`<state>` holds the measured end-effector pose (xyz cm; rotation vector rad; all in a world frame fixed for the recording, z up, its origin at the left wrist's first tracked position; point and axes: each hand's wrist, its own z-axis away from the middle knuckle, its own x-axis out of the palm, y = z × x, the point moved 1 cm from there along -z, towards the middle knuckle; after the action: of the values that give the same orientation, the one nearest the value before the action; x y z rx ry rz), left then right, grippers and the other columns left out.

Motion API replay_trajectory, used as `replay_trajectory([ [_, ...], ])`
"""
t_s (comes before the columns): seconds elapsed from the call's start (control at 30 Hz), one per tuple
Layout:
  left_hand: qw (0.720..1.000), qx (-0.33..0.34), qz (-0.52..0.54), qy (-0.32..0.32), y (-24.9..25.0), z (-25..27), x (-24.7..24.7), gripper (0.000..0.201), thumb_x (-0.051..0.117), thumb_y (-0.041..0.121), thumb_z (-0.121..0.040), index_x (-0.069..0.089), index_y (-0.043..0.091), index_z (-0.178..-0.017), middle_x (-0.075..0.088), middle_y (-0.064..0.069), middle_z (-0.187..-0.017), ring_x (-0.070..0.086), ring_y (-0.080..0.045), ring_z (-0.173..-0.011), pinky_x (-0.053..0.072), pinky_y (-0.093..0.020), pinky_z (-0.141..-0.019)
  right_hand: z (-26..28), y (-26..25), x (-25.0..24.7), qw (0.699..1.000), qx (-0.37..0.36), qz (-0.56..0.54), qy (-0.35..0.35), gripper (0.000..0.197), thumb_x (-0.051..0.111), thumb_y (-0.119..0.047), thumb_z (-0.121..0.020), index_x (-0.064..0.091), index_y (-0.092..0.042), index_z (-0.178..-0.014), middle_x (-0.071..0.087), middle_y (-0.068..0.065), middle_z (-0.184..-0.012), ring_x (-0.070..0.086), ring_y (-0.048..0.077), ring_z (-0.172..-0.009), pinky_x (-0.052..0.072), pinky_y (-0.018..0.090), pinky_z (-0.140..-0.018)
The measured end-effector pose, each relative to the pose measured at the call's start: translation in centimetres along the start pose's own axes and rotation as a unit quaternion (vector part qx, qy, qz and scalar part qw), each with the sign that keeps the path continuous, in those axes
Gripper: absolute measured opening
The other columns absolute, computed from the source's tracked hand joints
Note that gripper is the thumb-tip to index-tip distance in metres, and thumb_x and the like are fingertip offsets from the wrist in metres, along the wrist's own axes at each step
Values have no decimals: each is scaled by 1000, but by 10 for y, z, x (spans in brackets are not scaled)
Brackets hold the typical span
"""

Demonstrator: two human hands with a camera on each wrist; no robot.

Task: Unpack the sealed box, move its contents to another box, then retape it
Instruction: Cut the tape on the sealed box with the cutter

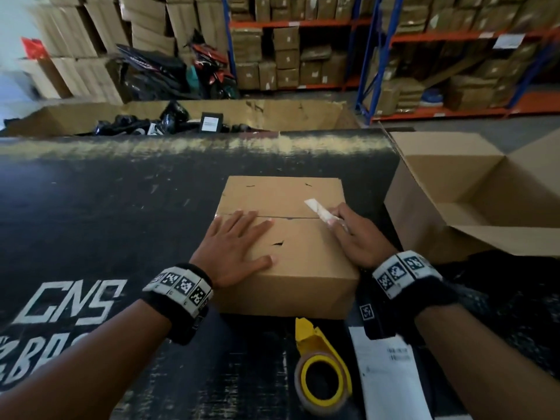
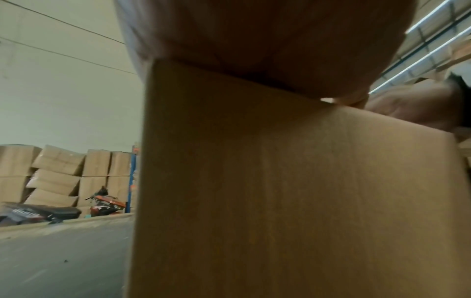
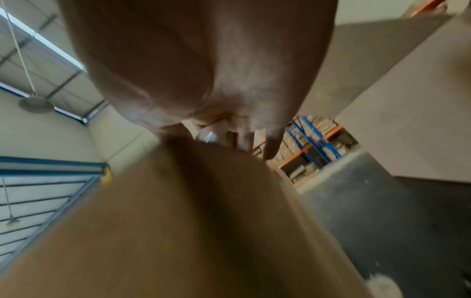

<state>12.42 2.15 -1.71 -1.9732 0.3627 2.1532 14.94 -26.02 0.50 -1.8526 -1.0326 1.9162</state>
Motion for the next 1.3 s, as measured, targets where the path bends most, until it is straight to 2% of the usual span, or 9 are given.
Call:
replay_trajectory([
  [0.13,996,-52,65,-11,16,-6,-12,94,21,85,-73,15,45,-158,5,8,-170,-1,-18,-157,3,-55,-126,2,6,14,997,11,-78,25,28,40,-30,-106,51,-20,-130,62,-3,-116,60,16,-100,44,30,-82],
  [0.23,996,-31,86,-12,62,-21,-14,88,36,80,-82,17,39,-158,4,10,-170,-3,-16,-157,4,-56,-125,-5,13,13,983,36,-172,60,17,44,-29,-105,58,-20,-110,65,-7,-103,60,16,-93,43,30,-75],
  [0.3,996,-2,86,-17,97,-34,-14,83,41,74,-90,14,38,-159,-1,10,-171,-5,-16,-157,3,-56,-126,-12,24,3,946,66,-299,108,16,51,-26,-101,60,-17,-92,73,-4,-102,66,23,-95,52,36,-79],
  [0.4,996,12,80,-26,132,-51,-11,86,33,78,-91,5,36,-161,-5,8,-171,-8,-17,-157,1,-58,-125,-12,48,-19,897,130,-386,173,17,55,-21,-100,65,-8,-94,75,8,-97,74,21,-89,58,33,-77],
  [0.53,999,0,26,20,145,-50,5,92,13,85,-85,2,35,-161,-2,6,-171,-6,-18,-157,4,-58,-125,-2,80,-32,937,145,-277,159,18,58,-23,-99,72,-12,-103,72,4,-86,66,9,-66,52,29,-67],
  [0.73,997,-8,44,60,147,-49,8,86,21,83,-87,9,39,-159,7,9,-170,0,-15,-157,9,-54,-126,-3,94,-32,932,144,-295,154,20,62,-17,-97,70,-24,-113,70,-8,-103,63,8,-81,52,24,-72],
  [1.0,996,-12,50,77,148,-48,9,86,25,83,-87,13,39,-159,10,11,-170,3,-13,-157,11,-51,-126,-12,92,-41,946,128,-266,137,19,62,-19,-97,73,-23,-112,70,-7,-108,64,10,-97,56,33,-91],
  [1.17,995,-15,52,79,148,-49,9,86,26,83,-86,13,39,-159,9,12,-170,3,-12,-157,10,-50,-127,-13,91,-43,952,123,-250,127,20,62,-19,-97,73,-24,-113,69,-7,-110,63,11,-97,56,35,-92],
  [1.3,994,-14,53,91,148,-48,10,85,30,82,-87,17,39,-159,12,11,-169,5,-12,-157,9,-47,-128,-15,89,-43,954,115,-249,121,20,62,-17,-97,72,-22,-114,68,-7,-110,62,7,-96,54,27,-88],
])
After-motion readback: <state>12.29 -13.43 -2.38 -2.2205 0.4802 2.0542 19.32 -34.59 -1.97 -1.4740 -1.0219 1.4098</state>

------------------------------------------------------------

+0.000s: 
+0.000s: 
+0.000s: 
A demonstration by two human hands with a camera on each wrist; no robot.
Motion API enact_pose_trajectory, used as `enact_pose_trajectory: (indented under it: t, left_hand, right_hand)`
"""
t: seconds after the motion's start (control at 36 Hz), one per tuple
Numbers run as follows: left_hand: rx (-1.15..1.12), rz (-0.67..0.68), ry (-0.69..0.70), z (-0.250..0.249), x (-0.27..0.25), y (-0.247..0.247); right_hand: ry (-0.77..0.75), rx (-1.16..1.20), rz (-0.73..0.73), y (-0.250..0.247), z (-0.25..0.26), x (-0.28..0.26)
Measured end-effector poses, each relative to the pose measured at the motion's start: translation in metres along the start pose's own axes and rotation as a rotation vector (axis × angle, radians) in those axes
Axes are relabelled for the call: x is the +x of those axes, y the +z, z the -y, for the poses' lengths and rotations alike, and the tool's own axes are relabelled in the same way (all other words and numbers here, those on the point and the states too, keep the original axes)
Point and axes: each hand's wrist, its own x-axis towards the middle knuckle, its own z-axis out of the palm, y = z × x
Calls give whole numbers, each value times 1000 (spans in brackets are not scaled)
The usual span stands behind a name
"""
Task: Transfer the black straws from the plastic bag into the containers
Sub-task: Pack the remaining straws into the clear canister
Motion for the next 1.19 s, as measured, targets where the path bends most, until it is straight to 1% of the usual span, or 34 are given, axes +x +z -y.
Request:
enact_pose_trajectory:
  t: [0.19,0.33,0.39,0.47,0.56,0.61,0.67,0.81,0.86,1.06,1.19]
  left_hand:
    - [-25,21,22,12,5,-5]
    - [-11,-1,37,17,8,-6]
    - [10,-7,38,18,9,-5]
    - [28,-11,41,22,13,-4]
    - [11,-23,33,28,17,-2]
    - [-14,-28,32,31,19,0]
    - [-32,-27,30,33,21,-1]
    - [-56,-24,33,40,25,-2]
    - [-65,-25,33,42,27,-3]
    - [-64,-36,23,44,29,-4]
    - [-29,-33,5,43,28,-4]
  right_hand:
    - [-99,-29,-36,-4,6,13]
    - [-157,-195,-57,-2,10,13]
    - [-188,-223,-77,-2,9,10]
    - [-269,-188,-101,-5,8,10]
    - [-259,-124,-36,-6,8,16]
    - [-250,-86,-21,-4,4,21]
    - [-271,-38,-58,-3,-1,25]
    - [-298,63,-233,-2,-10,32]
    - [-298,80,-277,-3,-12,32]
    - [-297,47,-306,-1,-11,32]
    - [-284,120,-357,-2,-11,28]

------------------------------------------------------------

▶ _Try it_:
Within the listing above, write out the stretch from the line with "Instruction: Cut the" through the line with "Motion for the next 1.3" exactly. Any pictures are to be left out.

▶ _Answer box_:
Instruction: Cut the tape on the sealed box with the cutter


<state>12.42 2.15 -1.71 -1.9732 0.3627 2.1532 14.94 -26.02 0.50 -1.8526 -1.0326 1.9162</state>
Motion for the next 1.3 s, as measured, targets where the path bends most, until it is straight to 2% of the usual span, or 9 are given.

Apart from this answer, nothing more is required.